***** DATASET EXTRACT

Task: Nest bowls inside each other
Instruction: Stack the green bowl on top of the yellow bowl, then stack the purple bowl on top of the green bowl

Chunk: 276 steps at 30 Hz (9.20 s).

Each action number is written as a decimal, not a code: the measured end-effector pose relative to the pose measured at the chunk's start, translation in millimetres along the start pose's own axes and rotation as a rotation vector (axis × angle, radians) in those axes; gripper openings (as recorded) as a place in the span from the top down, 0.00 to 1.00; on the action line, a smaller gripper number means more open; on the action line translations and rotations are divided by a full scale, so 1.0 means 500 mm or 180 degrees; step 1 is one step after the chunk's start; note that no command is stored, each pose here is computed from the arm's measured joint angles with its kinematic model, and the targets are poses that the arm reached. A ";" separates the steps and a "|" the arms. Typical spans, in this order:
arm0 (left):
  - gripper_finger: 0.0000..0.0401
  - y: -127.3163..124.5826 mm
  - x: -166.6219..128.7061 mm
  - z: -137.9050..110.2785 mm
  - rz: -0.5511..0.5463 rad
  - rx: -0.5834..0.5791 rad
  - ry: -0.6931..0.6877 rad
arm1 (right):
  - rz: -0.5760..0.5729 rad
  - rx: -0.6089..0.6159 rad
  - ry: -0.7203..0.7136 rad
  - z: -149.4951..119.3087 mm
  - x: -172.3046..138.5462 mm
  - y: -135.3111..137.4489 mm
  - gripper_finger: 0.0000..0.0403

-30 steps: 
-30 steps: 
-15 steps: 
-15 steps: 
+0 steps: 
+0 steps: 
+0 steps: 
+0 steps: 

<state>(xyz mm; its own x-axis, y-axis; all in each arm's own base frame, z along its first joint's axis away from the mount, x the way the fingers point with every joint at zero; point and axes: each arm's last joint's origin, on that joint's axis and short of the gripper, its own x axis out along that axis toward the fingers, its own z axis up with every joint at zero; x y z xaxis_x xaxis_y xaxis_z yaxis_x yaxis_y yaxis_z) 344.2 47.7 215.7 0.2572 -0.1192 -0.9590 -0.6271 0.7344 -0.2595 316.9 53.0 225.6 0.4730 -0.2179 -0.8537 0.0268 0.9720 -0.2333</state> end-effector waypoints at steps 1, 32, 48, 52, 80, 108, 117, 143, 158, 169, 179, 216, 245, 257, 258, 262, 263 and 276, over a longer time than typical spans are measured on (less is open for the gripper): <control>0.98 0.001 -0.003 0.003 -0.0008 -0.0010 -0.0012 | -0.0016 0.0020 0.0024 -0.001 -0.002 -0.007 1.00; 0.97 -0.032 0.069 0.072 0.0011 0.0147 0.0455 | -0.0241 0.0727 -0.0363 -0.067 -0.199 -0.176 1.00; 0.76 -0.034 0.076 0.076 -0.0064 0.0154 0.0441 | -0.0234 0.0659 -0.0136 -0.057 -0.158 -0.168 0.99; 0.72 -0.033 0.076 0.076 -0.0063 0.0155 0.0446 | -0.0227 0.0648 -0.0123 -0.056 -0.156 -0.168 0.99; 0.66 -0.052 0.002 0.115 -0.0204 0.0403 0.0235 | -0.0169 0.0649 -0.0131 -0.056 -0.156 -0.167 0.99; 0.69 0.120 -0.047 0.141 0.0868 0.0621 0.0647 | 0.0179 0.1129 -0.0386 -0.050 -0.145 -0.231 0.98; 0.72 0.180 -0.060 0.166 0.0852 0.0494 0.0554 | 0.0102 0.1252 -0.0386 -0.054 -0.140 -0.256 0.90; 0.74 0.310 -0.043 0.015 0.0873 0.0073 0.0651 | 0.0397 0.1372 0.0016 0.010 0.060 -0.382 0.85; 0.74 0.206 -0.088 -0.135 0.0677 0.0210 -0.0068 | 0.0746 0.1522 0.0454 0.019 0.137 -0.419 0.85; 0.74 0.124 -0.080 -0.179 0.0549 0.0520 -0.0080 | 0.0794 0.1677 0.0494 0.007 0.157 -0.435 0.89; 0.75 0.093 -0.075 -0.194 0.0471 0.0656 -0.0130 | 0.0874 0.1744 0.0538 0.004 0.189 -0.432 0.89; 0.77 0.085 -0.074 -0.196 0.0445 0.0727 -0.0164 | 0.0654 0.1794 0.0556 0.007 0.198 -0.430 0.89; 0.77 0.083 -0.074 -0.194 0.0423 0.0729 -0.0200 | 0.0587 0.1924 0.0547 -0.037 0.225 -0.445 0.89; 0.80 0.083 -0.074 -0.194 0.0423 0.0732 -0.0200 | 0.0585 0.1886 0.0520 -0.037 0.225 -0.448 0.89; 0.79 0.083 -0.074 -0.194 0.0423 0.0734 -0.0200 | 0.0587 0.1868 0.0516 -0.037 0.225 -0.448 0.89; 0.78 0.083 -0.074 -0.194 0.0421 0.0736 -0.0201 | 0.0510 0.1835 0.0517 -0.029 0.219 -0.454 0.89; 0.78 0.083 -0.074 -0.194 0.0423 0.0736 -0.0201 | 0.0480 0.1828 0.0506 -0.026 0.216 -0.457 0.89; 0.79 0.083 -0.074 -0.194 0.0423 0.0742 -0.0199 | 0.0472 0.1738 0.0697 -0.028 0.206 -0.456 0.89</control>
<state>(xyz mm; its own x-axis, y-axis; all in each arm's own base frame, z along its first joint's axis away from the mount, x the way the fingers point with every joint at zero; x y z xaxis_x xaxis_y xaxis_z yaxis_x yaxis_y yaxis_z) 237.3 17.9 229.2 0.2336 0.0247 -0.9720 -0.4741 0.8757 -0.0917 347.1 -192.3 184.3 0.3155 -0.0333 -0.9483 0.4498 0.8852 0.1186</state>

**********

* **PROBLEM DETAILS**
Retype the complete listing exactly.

* **REPLY TO THE EXERCISE**
Task: Nest bowls inside each other
Instruction: Stack the green bowl on top of the yellow bowl, then stack the purple bowl on top of the green bowl

Chunk: 276 steps at 30 Hz (9.20 s).

Each action number is written as a decimal, not a code: the measured end-effector pose relative to the pose measured at the chunk's start, translation in millimetres along the start pose's own axes and rotation as a rotation vector (axis × angle, radians) in those axes; gripper openings (as recorded) as a place in the span from the top down, 0.00 to 1.00; on the action line, a smaller gripper number means more open; on the action line translations and rotations are divided by a full scale, so 1.0 means 500 mm or 180 degrees; step 1 is one step after the chunk's start; note that no command is stored, each pose here is computed from the arm's measured joint angles with its kinematic model, and the targets are poses that the arm reached. A ";" separates the steps and a "|" the arms. Typical spans, in this order:
arm0 (left):
  - gripper_finger: 0.0000..0.0401
  - y: -127.3163..124.5826 mm
  - x: -166.6219..128.7061 mm
  - z: -137.9050..110.2785 mm
  - rz: -0.5511..0.5463 rad
  - rx: -0.5834..0.5791 rad
  - ry: -0.6931..0.6877 rad
arm1 (right):
  - rz: -0.5760..0.5729 rad
  - rx: -0.6089..0.6159 rad
  - ry: -0.7203..0.7136 rad
  - z: -149.4951..119.3087 mm
  - x: -172.3046..138.5462 mm
  - y: -135.3111..137.4489 mm
  - gripper_finger: 0.0000..0.0403

-30 steps: 
-30 steps: 
-15 steps: 
-15 steps: 
+0 steps: 
+0 steps: 
+0 steps: 
+0 steps: 

<state>(xyz mm; its own x-axis, y-axis; all in each arm's own base frame, z along its first joint's axis away from the mount, x the way the fingers point with every joint at zero; point and axes: each arm's last joint's origin, on that joint's axis and short of the gripper, its own x axis out along that axis toward the fingers, its own z axis up with every joint at zero; x y z xaxis_x xaxis_y xaxis_z yaxis_x yaxis_y yaxis_z) 344.2 47.7 215.7 0.2572 -0.1192 -0.9590 -0.6271 0.7344 -0.2595 316.9 53.0 225.6 0.4730 -0.2179 -0.8537 0.0268 0.9720 -0.2333</state> end-effector waypoints at steps 1, 32, 48, 52, 80, 108, 117, 143, 158, 169, 179, 216, 245, 257, 258, 262, 263 and 276, over a longer time than typical spans are measured on (less is open for the gripper): <control>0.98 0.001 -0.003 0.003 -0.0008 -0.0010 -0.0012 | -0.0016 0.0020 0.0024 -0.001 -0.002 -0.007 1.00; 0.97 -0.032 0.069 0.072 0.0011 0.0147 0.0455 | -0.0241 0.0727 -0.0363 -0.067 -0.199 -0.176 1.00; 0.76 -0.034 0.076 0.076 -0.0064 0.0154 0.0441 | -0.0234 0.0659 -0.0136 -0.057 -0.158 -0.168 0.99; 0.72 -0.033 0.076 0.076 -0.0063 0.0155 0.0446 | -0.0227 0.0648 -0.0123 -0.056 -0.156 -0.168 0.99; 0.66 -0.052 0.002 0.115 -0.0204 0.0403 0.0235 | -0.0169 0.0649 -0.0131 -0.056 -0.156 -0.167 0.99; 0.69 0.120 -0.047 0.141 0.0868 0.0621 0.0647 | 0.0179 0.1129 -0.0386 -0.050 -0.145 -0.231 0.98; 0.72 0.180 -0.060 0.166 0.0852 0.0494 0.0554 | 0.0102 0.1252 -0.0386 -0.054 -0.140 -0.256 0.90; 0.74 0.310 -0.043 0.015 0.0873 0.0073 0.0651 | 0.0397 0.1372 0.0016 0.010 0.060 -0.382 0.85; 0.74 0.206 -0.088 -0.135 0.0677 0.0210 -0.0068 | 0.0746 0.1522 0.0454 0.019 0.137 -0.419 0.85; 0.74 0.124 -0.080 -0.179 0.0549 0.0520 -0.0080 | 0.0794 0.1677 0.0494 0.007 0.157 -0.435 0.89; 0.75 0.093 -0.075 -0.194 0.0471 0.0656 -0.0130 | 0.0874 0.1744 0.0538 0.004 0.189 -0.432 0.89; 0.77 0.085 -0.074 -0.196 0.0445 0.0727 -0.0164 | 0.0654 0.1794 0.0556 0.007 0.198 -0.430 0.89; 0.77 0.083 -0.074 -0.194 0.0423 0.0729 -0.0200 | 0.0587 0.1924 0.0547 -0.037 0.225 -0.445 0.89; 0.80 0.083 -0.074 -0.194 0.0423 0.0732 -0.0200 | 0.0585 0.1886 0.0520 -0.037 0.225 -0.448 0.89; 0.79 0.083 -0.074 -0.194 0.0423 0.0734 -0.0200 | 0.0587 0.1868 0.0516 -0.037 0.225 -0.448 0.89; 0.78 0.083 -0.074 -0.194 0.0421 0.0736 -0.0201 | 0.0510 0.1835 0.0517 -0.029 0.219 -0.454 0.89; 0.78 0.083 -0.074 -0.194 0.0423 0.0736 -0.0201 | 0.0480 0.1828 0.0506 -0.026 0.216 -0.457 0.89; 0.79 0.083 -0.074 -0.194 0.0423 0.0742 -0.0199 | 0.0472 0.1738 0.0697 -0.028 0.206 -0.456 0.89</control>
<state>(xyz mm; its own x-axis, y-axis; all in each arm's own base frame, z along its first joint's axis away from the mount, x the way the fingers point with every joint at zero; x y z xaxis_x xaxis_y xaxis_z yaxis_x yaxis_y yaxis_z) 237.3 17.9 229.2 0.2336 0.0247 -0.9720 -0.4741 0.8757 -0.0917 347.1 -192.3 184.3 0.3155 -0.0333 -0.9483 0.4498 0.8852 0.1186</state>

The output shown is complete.